In recent years, post-stroke depression (PSD) has attracted a worldwide interest. This review addresses the major research issues of PSD. PSD is the most frequent psychic complication among stroke survivors. Depression has a significant impact on post-stroke recovery and mortality. The diagnosis of PSD is based on the structured mental state examination and DSM-IV criteria as well as on the scores of the clinical symptoms scale (the Hamilton Depression Rating Scale) and self-rated inventories. PSD is multifactorial in origin and develops under the influence of biopsychosocial factors. The anatomical correlates of PSD change over time. In acute stage and 3-6 months after stroke, depression is associated with left-hemisphere lesion severity and proximity of the lesion to the frontal pole and related to the dysfunction of (cortico-) striato-pallido-thalamic-cortical projections.

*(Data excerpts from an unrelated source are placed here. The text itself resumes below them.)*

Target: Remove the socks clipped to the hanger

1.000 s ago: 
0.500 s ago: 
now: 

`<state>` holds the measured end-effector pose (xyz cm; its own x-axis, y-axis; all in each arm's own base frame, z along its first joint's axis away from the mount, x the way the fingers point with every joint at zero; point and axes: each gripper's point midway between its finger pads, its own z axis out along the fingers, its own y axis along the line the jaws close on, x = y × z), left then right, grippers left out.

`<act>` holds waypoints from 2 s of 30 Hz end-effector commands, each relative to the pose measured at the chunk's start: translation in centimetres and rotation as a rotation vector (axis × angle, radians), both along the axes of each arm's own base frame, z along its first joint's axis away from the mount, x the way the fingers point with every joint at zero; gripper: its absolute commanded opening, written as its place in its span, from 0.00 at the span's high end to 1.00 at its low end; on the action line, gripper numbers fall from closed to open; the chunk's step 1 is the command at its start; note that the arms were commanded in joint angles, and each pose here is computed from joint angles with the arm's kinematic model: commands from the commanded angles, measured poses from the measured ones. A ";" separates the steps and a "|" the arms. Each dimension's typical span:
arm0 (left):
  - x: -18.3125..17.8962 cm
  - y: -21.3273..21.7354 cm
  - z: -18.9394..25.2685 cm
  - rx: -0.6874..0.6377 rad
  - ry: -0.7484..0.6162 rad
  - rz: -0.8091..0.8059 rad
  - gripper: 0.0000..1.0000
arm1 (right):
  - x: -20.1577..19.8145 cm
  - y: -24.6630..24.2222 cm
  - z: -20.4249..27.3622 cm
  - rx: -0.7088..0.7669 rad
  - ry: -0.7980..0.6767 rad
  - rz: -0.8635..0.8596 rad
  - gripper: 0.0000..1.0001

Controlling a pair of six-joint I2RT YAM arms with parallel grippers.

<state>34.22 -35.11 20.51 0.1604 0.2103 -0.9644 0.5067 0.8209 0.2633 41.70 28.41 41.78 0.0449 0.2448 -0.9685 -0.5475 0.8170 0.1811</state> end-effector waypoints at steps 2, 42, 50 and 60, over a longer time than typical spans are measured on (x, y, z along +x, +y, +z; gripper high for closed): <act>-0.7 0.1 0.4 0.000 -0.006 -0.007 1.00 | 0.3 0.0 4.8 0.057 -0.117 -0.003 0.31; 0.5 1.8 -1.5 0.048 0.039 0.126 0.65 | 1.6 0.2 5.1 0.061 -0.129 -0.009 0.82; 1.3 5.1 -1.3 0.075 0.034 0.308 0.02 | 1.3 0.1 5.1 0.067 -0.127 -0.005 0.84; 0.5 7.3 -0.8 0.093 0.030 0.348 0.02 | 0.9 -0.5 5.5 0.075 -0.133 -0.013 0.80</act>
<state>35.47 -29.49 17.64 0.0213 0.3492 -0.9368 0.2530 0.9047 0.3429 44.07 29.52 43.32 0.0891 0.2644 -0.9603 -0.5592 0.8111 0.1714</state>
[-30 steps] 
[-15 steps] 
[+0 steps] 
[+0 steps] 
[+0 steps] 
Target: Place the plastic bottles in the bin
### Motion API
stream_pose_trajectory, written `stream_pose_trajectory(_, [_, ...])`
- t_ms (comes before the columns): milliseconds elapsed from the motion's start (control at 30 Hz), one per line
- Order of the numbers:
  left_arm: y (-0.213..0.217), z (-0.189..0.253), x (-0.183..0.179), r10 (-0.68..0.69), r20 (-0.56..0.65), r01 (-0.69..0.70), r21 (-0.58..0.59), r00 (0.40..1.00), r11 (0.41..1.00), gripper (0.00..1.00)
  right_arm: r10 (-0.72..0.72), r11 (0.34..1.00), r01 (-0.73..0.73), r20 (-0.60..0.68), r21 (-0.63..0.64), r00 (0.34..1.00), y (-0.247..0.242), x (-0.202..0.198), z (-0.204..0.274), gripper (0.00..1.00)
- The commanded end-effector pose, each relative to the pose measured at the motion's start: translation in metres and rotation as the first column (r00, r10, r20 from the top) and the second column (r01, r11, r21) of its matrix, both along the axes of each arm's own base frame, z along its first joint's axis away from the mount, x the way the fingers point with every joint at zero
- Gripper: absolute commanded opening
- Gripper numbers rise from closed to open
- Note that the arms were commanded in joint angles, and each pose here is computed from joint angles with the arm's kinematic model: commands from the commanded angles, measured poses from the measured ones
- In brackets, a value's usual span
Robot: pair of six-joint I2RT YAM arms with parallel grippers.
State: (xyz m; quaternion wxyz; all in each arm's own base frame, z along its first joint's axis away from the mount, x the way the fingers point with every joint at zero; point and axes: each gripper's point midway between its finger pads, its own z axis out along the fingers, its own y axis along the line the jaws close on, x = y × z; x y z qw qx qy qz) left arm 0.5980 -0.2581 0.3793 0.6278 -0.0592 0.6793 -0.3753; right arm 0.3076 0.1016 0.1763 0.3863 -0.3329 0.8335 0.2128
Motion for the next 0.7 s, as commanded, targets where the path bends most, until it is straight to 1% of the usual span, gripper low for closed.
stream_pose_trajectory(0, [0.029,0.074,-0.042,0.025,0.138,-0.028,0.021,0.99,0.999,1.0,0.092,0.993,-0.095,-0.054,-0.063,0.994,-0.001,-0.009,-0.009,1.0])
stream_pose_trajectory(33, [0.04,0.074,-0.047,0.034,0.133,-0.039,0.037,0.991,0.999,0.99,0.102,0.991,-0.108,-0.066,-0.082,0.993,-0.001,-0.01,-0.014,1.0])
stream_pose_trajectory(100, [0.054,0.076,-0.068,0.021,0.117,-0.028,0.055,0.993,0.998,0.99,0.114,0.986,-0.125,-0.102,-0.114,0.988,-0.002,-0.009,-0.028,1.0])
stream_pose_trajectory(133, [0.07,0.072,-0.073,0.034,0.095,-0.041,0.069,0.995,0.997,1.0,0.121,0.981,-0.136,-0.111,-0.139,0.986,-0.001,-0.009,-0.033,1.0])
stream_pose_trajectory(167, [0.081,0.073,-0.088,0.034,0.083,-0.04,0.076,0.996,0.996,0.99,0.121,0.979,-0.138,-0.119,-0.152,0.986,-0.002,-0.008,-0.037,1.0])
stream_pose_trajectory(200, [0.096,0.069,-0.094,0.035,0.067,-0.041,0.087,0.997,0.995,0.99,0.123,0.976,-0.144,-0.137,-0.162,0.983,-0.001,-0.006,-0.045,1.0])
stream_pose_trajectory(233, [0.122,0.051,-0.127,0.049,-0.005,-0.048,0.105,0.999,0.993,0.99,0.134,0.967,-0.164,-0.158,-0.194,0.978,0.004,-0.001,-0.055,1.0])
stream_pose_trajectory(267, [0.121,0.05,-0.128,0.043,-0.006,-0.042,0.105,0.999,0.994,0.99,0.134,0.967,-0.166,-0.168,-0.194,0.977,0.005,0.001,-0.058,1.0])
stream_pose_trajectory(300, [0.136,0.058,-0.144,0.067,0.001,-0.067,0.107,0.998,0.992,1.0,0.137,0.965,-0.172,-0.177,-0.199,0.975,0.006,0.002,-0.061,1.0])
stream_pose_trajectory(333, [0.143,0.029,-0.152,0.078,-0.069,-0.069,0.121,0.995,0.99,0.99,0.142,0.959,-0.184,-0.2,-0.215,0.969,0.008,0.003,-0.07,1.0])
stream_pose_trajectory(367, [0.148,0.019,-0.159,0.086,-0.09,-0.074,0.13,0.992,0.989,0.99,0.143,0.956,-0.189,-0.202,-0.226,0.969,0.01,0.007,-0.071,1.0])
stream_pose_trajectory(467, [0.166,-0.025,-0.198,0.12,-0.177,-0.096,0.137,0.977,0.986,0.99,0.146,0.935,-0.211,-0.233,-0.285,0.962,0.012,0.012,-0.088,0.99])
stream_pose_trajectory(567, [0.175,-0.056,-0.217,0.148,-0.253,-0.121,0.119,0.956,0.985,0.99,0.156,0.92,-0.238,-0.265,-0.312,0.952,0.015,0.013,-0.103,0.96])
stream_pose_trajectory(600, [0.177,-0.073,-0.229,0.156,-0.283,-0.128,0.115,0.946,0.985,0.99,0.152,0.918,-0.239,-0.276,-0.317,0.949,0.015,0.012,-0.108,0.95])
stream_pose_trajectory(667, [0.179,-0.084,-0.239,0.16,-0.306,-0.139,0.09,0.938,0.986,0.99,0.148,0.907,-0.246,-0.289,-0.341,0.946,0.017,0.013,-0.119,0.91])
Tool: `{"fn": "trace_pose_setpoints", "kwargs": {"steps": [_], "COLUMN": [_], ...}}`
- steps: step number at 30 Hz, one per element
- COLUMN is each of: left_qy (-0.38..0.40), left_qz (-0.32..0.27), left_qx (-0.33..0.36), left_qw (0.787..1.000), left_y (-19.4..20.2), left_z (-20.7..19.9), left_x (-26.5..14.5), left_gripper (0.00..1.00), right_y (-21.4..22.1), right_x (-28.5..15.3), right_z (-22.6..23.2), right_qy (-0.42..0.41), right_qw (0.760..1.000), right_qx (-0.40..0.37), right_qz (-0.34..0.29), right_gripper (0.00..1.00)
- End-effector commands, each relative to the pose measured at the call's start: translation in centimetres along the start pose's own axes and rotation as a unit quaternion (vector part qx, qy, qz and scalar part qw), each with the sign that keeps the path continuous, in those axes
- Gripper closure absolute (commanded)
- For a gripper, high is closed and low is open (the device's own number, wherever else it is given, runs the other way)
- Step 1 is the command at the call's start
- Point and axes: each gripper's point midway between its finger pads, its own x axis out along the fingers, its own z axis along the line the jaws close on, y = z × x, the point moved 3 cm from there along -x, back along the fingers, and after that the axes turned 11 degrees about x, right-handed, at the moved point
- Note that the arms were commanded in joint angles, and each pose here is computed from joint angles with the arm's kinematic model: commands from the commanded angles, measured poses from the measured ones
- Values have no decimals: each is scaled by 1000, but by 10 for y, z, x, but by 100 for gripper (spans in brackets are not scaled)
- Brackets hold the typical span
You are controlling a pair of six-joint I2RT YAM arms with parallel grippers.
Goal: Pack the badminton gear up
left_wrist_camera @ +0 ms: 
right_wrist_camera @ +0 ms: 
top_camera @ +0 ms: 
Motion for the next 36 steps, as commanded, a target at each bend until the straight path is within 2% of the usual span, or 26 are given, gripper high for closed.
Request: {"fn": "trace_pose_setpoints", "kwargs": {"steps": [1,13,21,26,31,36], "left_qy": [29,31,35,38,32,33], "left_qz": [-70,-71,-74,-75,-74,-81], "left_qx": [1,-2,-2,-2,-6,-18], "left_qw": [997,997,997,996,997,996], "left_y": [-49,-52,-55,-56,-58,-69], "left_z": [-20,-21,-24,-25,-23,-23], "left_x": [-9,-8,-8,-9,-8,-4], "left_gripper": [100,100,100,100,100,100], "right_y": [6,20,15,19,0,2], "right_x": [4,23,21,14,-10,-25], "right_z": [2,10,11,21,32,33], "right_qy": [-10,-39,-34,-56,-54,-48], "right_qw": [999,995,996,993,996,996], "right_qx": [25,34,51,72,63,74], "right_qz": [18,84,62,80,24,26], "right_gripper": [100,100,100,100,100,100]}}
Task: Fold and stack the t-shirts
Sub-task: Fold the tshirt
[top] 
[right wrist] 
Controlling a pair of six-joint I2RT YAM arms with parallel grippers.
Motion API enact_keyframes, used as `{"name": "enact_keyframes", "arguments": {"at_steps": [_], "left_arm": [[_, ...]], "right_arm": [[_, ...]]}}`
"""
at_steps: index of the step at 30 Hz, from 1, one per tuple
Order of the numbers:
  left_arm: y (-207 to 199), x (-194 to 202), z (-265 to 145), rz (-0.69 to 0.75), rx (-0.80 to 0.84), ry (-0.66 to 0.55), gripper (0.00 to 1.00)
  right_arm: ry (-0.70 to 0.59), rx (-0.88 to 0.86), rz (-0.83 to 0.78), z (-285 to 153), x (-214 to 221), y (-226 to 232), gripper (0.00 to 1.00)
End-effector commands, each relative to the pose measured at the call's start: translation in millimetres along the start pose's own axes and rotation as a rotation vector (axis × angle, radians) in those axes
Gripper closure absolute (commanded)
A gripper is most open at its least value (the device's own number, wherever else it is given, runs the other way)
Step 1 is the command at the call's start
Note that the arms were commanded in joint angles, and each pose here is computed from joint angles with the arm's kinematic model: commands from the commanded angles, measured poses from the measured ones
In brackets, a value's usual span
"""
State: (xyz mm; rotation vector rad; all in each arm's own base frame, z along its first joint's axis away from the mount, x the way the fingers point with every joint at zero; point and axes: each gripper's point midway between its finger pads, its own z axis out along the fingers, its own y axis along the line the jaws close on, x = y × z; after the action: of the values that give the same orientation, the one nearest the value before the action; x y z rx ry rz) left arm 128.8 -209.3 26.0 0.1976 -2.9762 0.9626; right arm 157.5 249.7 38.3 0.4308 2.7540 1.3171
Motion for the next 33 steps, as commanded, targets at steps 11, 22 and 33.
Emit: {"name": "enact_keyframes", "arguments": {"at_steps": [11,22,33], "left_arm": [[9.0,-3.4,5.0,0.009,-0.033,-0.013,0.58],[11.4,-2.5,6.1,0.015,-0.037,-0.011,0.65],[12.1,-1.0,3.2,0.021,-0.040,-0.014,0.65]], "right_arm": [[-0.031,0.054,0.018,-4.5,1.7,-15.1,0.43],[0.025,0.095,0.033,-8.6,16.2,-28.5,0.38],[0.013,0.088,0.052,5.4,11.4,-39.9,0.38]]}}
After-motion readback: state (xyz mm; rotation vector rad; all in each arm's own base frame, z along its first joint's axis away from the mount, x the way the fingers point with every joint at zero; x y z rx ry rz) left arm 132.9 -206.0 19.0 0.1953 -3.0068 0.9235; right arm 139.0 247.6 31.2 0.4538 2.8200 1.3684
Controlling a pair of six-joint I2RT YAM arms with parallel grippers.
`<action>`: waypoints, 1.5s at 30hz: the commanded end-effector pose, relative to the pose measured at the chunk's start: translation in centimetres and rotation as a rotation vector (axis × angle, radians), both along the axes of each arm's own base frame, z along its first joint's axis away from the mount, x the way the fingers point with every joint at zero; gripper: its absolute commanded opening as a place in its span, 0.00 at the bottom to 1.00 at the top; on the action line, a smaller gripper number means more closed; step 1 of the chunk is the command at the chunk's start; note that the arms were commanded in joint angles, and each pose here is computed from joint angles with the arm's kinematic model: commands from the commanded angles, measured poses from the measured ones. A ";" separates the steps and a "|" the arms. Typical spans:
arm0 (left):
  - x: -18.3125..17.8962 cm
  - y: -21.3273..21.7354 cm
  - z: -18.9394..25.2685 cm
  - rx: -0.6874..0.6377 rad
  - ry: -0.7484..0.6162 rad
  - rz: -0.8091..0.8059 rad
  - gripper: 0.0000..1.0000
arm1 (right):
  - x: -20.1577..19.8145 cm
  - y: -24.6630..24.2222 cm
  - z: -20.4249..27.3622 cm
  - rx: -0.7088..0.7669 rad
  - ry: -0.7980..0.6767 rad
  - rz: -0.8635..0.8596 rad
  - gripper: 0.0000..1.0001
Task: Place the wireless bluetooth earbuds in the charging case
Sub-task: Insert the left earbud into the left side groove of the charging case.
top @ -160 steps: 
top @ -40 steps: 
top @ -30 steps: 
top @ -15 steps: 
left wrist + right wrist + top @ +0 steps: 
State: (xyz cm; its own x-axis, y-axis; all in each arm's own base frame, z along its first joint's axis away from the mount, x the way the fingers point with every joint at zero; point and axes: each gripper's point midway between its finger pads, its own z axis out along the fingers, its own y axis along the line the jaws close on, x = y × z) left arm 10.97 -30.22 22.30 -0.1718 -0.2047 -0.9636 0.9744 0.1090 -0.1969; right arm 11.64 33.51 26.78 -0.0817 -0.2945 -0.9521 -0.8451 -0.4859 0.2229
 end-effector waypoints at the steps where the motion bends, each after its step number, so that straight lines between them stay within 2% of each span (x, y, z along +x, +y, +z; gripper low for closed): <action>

In post-stroke period (1-2 years) depression is significantly associated with right-hemisphere lesion severity and proximity of the lesion to the occipital pole. The most relevant psychosocial risk factors for PSD are described as follows: past history of depression and other mental disorders, dysphasia, functional impairment, living alone and post-stroke social isolation. Selective serotonin reuptake inhibitors (citalopram and fluoxetine) may be effective in the treatment of PSD.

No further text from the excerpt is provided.